* [EXERCISE DIRECTIONS]
Each line from the one that contains "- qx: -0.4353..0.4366" to the end of the material must be quoted exactly; include both end lines and nothing else.

* [GIVEN DATA]
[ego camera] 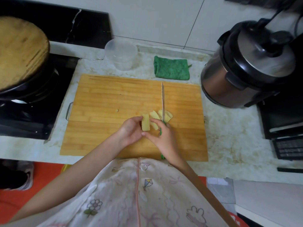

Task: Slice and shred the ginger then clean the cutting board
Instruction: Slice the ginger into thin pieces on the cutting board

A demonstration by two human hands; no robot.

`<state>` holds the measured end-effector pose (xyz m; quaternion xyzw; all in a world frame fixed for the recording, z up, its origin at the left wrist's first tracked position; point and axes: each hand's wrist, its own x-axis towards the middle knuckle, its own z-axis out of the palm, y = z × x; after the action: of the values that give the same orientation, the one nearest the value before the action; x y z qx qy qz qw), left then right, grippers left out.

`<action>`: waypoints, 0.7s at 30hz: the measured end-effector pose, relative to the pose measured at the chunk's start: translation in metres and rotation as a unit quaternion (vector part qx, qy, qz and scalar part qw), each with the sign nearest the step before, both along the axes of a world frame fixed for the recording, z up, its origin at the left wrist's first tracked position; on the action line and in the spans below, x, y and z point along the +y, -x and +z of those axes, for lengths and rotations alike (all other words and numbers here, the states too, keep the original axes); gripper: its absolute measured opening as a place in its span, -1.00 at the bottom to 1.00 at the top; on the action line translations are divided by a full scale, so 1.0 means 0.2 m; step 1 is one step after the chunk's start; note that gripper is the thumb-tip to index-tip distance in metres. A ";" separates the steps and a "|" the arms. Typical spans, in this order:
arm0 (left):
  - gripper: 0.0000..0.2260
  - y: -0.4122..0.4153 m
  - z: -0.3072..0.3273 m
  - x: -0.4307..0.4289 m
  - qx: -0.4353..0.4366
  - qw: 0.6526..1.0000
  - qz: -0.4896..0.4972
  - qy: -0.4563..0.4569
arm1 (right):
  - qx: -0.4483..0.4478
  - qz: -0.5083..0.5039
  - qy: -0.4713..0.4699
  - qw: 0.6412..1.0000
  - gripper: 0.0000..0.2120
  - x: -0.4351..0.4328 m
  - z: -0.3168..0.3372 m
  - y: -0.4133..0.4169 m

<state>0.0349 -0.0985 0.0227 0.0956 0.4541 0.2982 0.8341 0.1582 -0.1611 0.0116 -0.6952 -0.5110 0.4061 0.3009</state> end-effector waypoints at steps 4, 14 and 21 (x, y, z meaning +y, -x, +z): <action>-0.69 0.01 -0.05 -0.02 0.082 0.992 -0.032 -0.094 | -0.011 -0.018 -0.002 1.000 -0.55 0.02 -0.03 0.00; -0.69 0.04 -0.05 -0.06 0.243 0.924 -0.018 -0.294 | 0.008 -0.008 -0.036 0.999 -0.79 0.01 -0.07 -0.01; -0.82 0.08 -0.05 -0.07 0.363 0.846 -0.058 -0.386 | 0.074 -0.033 -0.043 0.996 -0.91 -0.03 -0.04 -0.01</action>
<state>0.0199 -0.1115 0.0120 0.5375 0.5659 0.3447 0.5215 0.1605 -0.1663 0.0030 -0.6666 -0.4810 0.4235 0.3807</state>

* [RESPONSE]
  - qx: -0.4353..0.4366
  - qw: 0.6526..1.0000
  - qz: -0.4896..0.4972
  - qy: -0.4563..0.4569
arm1 (right):
  - qx: -0.4483..0.4478
  - qz: -0.5083..0.5039
  - qy: -0.4713..0.4699
  - qw: 0.6412..1.0000
  - gripper: 0.0000..0.2120
  - x: -0.4351..0.4328 m
  - z: -0.3168..0.3372 m
  - y: -0.4133..0.4169 m

<state>0.0349 -0.0985 0.0227 0.0956 0.4541 0.2982 0.8341 0.1582 -0.1611 0.0116 -0.6952 -0.5110 0.4061 0.3009</state> end-effector waypoints at steps 4, 14 and 21 (x, y, z meaning +y, -x, +z): <action>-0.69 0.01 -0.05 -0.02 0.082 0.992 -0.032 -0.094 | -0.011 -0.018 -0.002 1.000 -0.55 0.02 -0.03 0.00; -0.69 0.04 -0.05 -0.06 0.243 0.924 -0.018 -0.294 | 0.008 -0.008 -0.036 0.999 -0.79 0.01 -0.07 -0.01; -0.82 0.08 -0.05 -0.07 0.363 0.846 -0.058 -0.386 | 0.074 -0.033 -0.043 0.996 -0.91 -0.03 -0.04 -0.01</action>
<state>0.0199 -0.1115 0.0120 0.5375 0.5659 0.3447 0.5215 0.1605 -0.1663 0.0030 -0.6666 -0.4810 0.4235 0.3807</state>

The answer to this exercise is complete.